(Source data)
━━━━━━━━━━━━━━━━━━━━━━━━━━━━━━
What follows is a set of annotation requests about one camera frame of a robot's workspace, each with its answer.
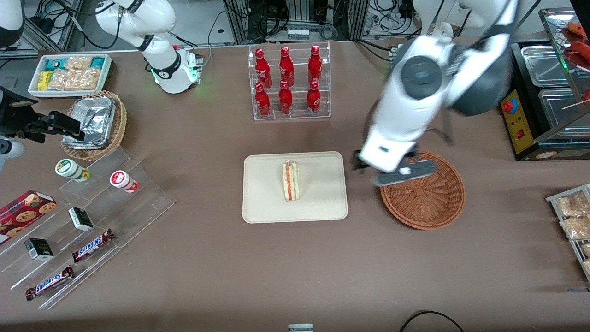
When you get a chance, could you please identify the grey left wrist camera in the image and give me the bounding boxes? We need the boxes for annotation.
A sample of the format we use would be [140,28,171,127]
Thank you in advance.
[372,160,437,187]

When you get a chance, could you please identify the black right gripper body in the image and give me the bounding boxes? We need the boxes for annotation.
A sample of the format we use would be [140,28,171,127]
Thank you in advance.
[0,88,40,139]

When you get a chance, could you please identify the red lid white cup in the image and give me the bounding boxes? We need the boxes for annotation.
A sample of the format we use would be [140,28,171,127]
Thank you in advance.
[109,170,139,194]

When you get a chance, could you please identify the brown round wicker basket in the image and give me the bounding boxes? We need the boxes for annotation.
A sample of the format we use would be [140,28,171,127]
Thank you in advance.
[380,150,465,230]

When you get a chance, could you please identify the white rectangular snack bin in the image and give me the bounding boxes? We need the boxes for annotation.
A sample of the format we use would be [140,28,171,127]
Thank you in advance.
[28,53,113,100]

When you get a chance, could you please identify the black looped cable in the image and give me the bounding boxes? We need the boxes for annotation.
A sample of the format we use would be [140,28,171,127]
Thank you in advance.
[398,309,465,332]

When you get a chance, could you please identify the clear rice cracker bag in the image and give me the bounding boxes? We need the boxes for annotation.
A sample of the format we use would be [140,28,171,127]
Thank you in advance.
[48,68,101,91]
[64,56,93,72]

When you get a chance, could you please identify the triangle sandwich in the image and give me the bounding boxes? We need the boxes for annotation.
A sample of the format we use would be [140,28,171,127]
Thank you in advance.
[282,160,300,202]

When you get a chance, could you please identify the aluminium frame rack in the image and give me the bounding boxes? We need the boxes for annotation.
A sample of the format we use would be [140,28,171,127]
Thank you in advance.
[223,0,370,45]

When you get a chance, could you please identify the stainless steel warmer pan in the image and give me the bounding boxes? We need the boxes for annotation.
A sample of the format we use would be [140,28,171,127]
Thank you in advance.
[520,44,570,89]
[538,87,590,140]

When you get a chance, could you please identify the red cookie box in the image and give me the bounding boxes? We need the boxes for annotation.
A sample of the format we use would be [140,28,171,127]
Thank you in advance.
[0,190,58,245]

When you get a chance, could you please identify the red cola bottle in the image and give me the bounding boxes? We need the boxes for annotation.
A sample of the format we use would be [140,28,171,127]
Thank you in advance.
[278,79,294,115]
[278,46,295,88]
[254,83,271,117]
[254,48,273,89]
[306,80,322,114]
[307,44,323,84]

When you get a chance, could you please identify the tray of packaged crackers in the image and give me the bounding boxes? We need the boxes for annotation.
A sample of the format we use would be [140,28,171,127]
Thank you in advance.
[546,183,590,283]

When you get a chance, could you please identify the small black box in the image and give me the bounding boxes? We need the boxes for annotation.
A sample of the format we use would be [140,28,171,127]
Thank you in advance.
[68,207,94,232]
[24,237,55,261]

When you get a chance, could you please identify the Snickers chocolate bar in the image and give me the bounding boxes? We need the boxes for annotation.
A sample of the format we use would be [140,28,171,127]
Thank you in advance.
[25,265,76,302]
[71,228,116,264]

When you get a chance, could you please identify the stacked aluminium foil containers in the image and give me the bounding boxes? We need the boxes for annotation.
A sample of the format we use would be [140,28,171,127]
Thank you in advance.
[62,95,116,150]

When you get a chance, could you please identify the light tan wicker basket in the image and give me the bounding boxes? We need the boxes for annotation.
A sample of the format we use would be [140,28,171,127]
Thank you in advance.
[61,90,128,162]

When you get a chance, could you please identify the clear acrylic stepped stand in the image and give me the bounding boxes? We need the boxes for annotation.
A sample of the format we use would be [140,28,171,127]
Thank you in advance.
[0,146,175,310]

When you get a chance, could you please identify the clear acrylic bottle rack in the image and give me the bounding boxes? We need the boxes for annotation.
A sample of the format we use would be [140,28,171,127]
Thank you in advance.
[248,41,331,122]

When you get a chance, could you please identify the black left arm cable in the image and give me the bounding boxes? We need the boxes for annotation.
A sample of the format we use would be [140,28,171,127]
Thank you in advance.
[426,111,455,147]

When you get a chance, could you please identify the green lid white cup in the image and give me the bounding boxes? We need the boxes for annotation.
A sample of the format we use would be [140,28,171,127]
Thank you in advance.
[55,158,91,183]

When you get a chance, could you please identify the black yellow food warmer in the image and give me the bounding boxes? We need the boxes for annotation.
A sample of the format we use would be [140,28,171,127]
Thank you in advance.
[500,7,590,162]

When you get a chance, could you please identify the cream plastic tray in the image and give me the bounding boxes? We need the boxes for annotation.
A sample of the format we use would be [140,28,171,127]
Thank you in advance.
[242,151,348,224]
━━━━━━━━━━━━━━━━━━━━━━━━━━━━━━
Apply a filter for "warmer" to the data above, then copy each line that matches.

Written answer:
When you get a chance, could you please identify the stainless steel warmer pan in the image and give me the bounding boxes? We need the boxes for annotation.
When you get a chance, could you please identify the black yellow food warmer in the image and give me the bounding boxes? We need the boxes for annotation.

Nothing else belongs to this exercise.